Start of Supplied entries
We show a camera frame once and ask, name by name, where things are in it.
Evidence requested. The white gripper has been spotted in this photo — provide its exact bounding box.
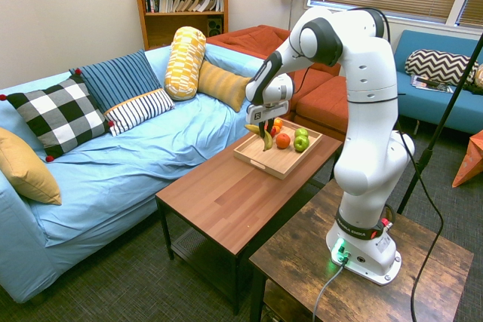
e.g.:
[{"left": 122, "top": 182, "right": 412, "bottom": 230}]
[{"left": 245, "top": 100, "right": 291, "bottom": 140}]

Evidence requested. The wooden serving tray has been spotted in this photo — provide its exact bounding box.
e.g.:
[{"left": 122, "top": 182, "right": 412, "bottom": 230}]
[{"left": 233, "top": 118, "right": 324, "bottom": 181}]

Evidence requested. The mustard striped cushion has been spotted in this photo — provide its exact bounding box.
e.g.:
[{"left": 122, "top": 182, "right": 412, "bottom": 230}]
[{"left": 196, "top": 60, "right": 253, "bottom": 113}]

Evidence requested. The orange sectional sofa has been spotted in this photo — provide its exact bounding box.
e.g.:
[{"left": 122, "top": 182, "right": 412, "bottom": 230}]
[{"left": 205, "top": 24, "right": 350, "bottom": 136}]

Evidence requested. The wooden coffee table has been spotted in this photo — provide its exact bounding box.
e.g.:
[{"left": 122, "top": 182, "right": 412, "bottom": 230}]
[{"left": 155, "top": 125, "right": 343, "bottom": 316}]

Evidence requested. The yellow white patterned bolster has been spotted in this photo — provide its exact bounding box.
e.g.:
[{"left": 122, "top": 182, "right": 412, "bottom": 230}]
[{"left": 164, "top": 26, "right": 208, "bottom": 102}]

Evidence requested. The small black speaker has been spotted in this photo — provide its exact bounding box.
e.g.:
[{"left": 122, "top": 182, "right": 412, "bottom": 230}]
[{"left": 206, "top": 15, "right": 224, "bottom": 38}]

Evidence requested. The white navy striped pillow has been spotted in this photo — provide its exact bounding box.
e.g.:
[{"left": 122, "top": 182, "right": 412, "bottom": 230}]
[{"left": 103, "top": 87, "right": 176, "bottom": 137}]

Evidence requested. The wooden bookshelf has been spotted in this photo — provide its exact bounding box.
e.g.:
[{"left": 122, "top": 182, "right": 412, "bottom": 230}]
[{"left": 129, "top": 0, "right": 232, "bottom": 52}]

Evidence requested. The row of books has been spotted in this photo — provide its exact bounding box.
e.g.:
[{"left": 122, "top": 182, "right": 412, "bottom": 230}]
[{"left": 141, "top": 0, "right": 225, "bottom": 14}]

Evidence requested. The light blue sofa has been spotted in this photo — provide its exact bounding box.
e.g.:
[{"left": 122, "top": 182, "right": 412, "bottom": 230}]
[{"left": 0, "top": 41, "right": 265, "bottom": 305}]

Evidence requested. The blue striped pillow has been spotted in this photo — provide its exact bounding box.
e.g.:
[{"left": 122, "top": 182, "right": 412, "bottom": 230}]
[{"left": 68, "top": 48, "right": 164, "bottom": 114}]

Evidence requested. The dark rustic wood table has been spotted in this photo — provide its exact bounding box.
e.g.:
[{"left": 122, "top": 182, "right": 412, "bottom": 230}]
[{"left": 248, "top": 178, "right": 475, "bottom": 322}]

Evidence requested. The teal blue couch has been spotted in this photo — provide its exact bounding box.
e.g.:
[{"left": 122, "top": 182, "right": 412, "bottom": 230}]
[{"left": 392, "top": 29, "right": 483, "bottom": 135}]

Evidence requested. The magazine stack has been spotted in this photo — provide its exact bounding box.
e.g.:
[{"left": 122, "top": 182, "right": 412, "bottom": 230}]
[{"left": 410, "top": 74, "right": 454, "bottom": 94}]

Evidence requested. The black white chevron bolster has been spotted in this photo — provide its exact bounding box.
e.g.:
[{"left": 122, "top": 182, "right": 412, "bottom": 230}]
[{"left": 405, "top": 48, "right": 480, "bottom": 87}]

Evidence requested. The black white checkered pillow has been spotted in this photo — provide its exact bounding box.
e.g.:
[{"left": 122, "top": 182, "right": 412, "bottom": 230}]
[{"left": 0, "top": 72, "right": 115, "bottom": 164}]

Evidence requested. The orange paper star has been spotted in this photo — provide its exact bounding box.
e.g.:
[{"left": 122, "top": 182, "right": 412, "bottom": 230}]
[{"left": 451, "top": 133, "right": 483, "bottom": 189}]

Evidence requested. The plain mustard pillow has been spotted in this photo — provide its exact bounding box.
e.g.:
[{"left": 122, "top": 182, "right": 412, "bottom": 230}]
[{"left": 0, "top": 127, "right": 63, "bottom": 207}]

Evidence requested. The grey power cable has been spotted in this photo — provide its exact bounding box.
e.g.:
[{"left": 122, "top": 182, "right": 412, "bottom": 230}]
[{"left": 310, "top": 260, "right": 346, "bottom": 322}]

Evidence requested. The black camera stand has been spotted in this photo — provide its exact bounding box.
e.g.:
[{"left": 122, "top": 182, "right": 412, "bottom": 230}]
[{"left": 395, "top": 31, "right": 483, "bottom": 216}]

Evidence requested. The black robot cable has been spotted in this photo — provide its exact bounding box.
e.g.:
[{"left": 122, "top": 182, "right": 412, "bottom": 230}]
[{"left": 392, "top": 121, "right": 445, "bottom": 322}]
End of Supplied entries
Directions |
Report each line of the data in which "blue" occurs.

Solution to this exercise |
Evidence requested. The light blue sofa has been spotted in this photo — provide its exact bounding box.
Evidence requested. The blue striped pillow has been spotted in this photo — provide its exact bounding box.
Evidence requested. The teal blue couch has been spotted in this photo — provide its exact bounding box.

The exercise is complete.